• **What to do**:
If a line in the listing contains "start", copy it out whole.

• **Recorded data**:
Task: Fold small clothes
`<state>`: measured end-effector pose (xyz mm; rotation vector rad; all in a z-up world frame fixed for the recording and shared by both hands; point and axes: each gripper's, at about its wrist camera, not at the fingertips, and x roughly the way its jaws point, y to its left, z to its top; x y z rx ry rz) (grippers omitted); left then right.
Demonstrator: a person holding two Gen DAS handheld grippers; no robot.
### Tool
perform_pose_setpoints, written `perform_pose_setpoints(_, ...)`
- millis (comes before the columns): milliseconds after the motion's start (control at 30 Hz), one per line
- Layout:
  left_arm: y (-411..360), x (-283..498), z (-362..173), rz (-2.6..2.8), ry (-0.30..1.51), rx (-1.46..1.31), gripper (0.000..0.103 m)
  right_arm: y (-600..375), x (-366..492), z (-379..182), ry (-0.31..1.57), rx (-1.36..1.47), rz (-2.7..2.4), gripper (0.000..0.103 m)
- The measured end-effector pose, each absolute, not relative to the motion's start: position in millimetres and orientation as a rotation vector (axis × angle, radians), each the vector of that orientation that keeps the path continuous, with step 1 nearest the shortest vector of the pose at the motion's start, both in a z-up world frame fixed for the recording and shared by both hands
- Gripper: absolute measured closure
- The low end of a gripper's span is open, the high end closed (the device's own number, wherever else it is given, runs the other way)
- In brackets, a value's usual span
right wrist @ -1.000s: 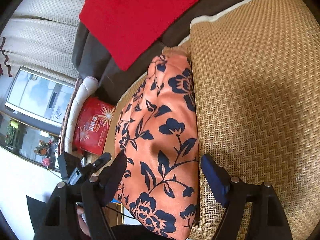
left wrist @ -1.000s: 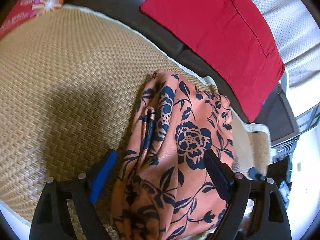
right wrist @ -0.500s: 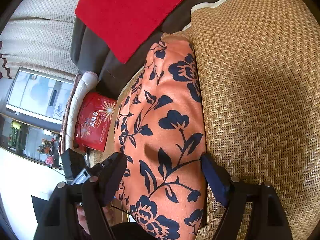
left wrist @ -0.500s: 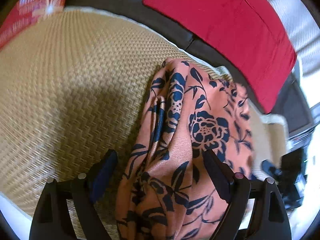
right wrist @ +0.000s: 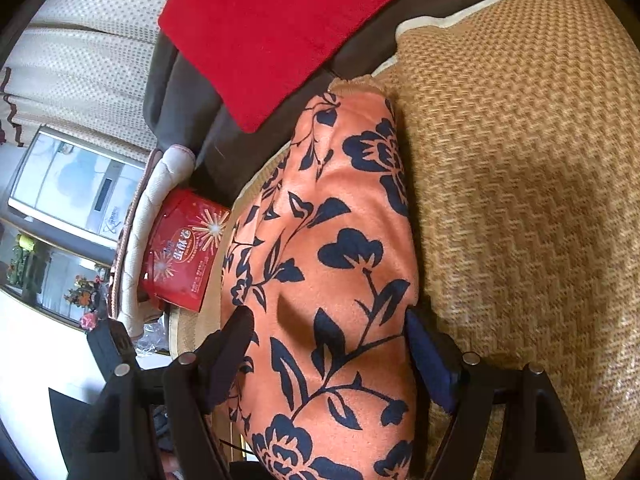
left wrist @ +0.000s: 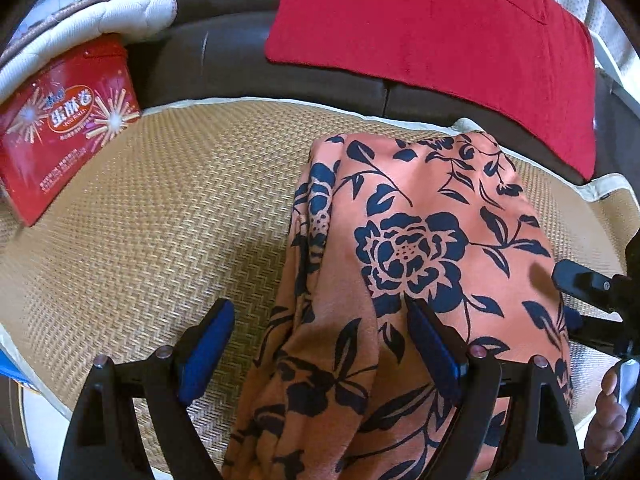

• **Response area**:
- millis (comes before the columns): milliseconds after the motion's start (control at 30 Hz), one per line
- The measured end-effector pose, each absolute, not relative to the motion's start: position in millimetres and orientation as a rotation vector (axis × angle, radians), each the vector of that orientation that keeps the path continuous, with step 1 nearest the shortest vector of the pose at the motion's start, both in a z-up world frame fixed for the recording and shared by both hands

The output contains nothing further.